**WHAT YOU ARE ASKED TO DO:**
Give the data again word for word; drop the pictures.
*** Opening RECORDED INFORMATION ***
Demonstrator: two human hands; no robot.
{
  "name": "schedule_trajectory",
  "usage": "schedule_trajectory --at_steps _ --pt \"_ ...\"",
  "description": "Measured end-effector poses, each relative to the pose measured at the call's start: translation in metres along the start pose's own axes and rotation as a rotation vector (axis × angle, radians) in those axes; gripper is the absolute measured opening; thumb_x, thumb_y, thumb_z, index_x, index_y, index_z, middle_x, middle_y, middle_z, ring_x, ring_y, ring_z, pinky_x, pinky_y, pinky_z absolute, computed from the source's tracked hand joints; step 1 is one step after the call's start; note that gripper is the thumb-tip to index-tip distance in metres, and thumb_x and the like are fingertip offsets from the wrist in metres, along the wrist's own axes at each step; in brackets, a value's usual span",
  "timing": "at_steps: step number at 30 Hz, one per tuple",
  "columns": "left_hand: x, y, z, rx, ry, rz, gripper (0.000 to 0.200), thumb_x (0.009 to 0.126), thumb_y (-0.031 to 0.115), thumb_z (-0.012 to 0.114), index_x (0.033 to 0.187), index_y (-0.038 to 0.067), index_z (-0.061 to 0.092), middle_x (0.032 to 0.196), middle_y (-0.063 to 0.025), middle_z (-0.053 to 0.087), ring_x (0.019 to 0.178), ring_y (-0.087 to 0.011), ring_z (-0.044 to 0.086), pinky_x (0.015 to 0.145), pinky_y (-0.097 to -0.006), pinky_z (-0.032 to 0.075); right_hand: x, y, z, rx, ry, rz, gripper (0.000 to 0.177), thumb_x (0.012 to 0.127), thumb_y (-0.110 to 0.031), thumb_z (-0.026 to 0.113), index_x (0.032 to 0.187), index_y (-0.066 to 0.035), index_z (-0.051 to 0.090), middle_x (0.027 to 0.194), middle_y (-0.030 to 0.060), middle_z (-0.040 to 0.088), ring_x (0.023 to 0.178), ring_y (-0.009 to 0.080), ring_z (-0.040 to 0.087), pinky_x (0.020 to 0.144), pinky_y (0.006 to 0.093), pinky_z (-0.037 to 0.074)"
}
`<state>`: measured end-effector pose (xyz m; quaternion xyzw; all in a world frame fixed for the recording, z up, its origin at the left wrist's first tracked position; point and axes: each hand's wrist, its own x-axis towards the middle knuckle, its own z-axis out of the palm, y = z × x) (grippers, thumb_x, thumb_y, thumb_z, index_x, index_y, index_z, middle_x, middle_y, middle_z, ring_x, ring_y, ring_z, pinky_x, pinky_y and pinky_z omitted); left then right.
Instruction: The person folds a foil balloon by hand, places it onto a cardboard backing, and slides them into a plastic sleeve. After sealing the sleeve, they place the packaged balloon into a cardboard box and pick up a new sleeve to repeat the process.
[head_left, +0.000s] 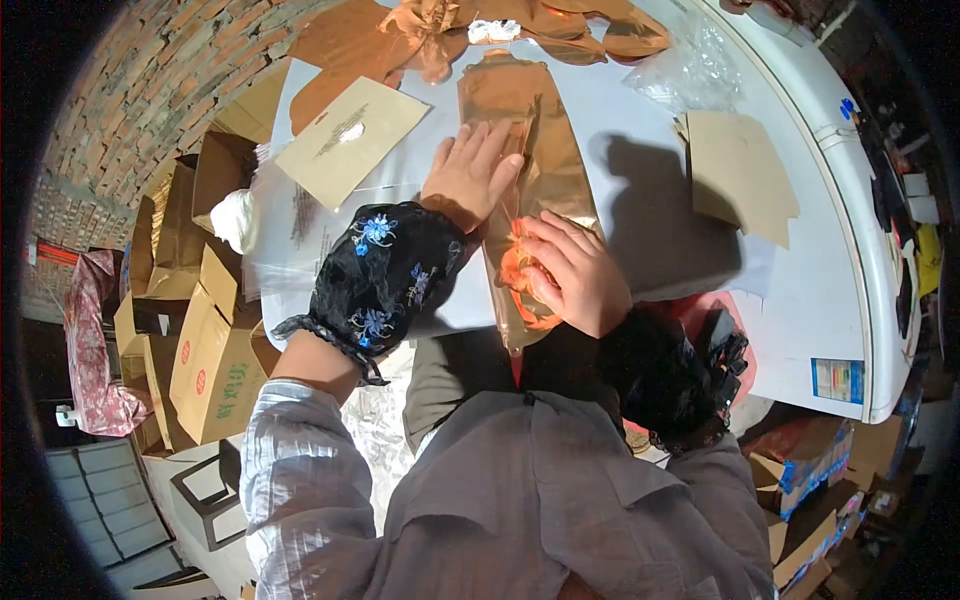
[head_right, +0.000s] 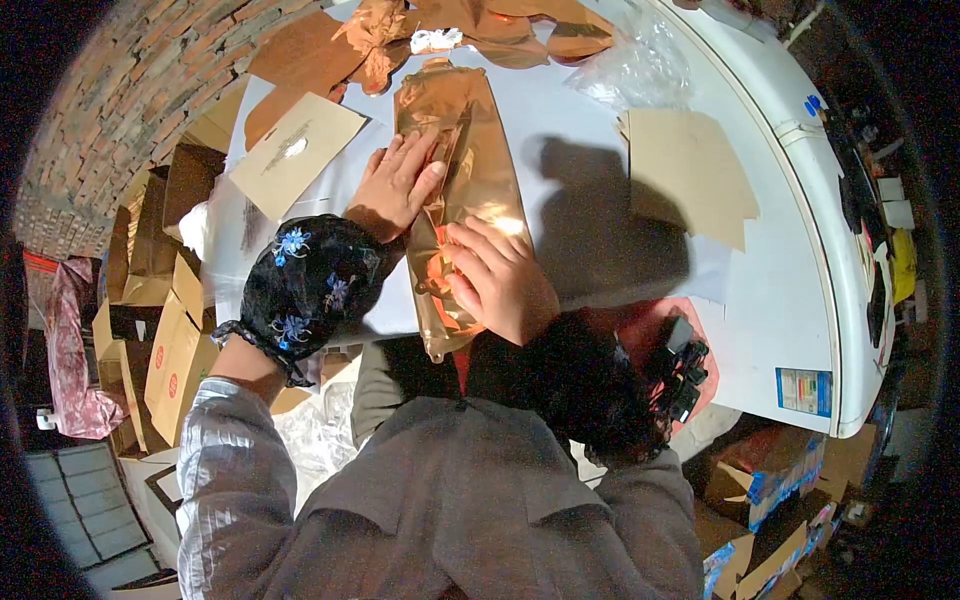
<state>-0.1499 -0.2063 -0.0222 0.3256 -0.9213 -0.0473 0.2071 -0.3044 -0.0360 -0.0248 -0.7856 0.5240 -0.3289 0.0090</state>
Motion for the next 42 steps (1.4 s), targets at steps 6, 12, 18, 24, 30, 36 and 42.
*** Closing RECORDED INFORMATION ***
**EXERCISE ANSWER:**
Demonstrator: two human hands; no robot.
{
  "name": "schedule_trajectory",
  "usage": "schedule_trajectory --at_steps _ --pt \"_ ...\"",
  "description": "Measured end-effector poses, each relative to the pose measured at the call's start: translation in metres along the start pose's own axes and rotation as a rotation vector (axis × angle, radians) in those axes; gripper is the absolute measured opening; thumb_x, thumb_y, thumb_z, index_x, index_y, index_z, middle_x, middle_y, middle_z, ring_x, ring_y, ring_z, pinky_x, pinky_y, pinky_z absolute, computed from the source's tracked hand joints; step 1 is one step after the call's start; note that gripper is the thumb-tip to index-tip distance in metres, and thumb_x and the like are fingertip offsets from the wrist in metres, along the wrist's own axes at each step; in brackets, a value's usual span",
  "timing": "at_steps: step number at 30 Hz, one per tuple",
  "columns": "left_hand: x, y, z, rx, ry, rz, gripper (0.000 to 0.200), thumb_x (0.009 to 0.126), thumb_y (-0.031 to 0.115), thumb_z (-0.012 to 0.114), index_x (0.033 to 0.187), index_y (-0.038 to 0.067), index_z (-0.061 to 0.092), middle_x (0.032 to 0.196), middle_y (-0.063 to 0.025), middle_z (-0.053 to 0.087), ring_x (0.019 to 0.178), ring_y (-0.087 to 0.011), ring_z (-0.044 to 0.086), pinky_x (0.015 to 0.145), pinky_y (-0.097 to -0.006), pinky_z (-0.032 to 0.075); right_hand: x, y, z, rx, ry, rz, gripper (0.000 to 0.177), thumb_x (0.012 to 0.127), thumb_y (-0.110 to 0.031), thumb_z (-0.026 to 0.113), index_x (0.032 to 0.187), index_y (-0.066 to 0.035), index_z (-0.051 to 0.090), middle_x (0.027 to 0.194), middle_y (-0.030 to 0.060), middle_z (-0.040 to 0.088), ring_x (0.023 to 0.178), ring_y (-0.009 to 0.080), ring_z (-0.040 to 0.087), pinky_x (0.020 to 0.144), pinky_y (0.006 to 0.093), pinky_z (-0.037 to 0.074)"
}
`<state>`: measured end-effector pose (xyz m; quaternion xyzw; all in a world frame fixed for the recording, z up, its origin at the left wrist's first tracked position; point and axes: each hand's wrist, its own x-axis towards the middle knuckle, its own z-axis out of the palm, y = z × x) (grippers, thumb_x, thumb_y, thumb_z, index_x, index_y, index_z, middle_x, middle_y, middle_z, ring_x, ring_y, ring_z, pinky_x, pinky_y and pinky_z omitted); left then right.
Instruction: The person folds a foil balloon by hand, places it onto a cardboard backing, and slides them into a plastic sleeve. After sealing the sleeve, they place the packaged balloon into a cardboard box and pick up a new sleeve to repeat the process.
[head_left, +0.000s] 
[head_right, +0.000s] 
<state>-0.1499 -0.2063 -0.0222 0.3256 -0.9213 -0.0473 0.2071 -0.3044 -0.0360 -0.0248 -0.7856 0.5240 -0.3289 0.0090</state>
Motion for the next 42 steps (1.4 s), targets at steps 6, 12, 18, 24, 30, 36 and 42.

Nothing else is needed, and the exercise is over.